Wherever the word "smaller" occurs in the listing below, copy that whole line.

INFORMATION SHOWN –
■ ■ ■ ■ ■
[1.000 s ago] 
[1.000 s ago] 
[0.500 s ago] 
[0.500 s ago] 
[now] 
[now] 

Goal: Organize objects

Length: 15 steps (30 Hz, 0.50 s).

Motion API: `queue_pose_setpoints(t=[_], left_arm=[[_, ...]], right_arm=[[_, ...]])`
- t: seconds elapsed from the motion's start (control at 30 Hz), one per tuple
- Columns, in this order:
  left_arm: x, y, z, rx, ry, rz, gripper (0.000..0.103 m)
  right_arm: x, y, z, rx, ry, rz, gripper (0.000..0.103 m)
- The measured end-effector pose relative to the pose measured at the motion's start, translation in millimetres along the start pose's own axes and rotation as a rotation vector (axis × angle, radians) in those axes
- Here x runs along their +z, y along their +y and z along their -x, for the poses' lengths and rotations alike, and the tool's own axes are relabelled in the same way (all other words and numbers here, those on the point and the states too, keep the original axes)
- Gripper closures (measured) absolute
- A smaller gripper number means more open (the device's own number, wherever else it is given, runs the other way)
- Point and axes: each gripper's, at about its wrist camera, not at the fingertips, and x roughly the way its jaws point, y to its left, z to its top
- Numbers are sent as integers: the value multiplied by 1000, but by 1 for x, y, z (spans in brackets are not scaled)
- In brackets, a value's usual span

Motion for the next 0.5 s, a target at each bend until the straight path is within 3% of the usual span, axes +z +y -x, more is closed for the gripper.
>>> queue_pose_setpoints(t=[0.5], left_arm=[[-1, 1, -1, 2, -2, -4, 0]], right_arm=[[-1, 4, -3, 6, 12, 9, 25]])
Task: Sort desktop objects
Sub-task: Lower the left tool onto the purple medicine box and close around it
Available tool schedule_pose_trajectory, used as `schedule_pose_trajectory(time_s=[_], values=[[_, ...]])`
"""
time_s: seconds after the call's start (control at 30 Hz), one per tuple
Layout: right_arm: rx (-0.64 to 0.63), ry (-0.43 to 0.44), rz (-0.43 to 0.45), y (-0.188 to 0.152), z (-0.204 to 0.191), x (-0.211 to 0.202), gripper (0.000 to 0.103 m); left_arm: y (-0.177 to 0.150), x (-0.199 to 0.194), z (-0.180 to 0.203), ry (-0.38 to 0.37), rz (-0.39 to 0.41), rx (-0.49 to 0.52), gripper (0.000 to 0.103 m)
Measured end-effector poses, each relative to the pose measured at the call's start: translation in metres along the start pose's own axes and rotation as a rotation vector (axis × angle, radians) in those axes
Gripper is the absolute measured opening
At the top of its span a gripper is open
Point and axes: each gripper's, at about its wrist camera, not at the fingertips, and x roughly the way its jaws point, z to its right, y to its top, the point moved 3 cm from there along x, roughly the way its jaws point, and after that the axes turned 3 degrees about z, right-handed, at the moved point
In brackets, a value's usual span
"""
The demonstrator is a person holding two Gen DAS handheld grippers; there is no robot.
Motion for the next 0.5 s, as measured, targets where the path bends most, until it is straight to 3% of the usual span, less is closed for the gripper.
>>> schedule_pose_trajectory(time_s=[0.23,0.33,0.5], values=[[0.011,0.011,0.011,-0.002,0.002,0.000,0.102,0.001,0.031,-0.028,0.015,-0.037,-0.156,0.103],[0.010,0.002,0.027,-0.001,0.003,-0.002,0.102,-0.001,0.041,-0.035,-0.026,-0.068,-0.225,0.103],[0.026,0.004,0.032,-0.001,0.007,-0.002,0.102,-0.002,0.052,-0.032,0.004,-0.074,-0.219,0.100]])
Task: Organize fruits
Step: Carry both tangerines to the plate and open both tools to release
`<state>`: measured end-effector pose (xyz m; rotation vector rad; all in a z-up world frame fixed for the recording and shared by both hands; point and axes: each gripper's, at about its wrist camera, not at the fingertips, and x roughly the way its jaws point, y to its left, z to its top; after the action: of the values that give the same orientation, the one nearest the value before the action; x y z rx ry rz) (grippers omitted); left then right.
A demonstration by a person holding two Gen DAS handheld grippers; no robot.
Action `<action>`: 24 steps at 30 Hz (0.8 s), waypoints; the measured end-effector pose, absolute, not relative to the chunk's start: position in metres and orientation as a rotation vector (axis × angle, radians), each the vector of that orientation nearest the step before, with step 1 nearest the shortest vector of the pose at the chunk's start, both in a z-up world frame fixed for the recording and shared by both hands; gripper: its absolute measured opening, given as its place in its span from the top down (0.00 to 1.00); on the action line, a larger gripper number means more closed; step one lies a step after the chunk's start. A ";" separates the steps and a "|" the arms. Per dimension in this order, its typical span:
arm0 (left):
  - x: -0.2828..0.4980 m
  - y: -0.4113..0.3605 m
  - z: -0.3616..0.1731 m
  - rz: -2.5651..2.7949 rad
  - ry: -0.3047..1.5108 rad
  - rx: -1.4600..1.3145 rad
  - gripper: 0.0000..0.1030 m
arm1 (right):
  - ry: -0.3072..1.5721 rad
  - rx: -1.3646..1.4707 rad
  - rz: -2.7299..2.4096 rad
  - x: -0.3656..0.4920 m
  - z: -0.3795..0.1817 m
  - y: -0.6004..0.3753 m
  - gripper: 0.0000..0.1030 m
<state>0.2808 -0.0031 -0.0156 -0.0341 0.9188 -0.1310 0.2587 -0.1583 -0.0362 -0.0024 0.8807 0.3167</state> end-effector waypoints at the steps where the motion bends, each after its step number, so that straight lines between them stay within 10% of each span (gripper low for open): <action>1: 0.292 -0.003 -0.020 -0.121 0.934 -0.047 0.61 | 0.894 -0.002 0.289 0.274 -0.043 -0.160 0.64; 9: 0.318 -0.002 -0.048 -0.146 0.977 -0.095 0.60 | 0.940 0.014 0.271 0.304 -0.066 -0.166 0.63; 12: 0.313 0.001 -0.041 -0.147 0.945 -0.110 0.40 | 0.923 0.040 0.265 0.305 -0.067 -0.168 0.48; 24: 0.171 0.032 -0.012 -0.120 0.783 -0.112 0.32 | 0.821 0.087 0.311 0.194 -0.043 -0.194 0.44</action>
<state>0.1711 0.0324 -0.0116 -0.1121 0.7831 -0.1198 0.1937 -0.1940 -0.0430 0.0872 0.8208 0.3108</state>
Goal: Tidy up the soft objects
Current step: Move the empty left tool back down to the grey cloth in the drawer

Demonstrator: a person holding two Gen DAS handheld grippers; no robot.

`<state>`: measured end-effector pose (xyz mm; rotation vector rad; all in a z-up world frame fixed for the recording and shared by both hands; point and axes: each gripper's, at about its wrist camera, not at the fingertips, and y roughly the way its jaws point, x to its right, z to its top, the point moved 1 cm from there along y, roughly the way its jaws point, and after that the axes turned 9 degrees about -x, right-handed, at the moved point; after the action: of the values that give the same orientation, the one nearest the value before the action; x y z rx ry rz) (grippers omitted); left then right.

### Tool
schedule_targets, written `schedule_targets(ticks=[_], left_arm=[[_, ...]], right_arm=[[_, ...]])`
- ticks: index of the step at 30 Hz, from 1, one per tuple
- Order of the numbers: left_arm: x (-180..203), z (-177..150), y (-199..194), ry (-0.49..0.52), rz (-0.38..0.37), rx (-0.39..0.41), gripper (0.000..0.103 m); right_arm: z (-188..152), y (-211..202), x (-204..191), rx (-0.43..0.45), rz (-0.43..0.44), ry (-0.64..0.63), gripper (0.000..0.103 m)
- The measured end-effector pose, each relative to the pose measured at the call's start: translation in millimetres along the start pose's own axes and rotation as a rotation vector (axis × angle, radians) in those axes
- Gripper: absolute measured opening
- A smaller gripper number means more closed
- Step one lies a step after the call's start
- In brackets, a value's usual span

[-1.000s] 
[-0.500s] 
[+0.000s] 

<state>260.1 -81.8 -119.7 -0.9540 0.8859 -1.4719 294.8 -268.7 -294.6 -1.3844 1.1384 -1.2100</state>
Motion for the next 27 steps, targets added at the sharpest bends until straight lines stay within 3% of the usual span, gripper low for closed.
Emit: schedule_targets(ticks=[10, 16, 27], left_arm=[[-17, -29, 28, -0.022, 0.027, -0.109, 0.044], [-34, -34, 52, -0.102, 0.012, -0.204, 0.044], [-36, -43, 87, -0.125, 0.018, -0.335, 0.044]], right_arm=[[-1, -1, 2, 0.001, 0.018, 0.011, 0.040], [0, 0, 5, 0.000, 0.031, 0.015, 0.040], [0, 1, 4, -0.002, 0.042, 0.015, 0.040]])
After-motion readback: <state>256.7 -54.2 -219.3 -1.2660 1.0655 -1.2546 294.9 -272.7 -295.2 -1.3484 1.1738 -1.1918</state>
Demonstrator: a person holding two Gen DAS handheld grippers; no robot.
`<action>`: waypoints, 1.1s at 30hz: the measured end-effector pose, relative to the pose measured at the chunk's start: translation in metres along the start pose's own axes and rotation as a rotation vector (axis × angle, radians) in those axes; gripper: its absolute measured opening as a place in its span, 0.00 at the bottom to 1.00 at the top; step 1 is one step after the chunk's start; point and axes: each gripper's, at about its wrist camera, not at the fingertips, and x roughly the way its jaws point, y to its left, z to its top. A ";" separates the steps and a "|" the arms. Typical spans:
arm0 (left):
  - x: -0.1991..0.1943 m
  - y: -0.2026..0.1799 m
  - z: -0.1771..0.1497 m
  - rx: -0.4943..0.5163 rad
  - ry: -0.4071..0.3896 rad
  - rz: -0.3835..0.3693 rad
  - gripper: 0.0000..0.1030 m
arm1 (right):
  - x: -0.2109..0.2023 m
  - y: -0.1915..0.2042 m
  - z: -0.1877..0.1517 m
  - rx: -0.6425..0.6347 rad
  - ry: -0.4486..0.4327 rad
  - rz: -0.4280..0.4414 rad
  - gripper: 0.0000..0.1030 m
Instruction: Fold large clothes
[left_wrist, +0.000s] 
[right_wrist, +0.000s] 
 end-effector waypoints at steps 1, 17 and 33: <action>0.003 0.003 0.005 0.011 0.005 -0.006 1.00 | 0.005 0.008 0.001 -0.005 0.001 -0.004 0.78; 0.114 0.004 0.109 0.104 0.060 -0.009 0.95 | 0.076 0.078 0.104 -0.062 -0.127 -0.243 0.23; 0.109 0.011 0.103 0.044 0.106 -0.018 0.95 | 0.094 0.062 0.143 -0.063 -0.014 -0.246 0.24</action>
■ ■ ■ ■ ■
PROBLEM SOLUTION –
- A smaller gripper number means more open (the device's own number, wherever else it is given, runs the other way)
- A smaller gripper number means more closed

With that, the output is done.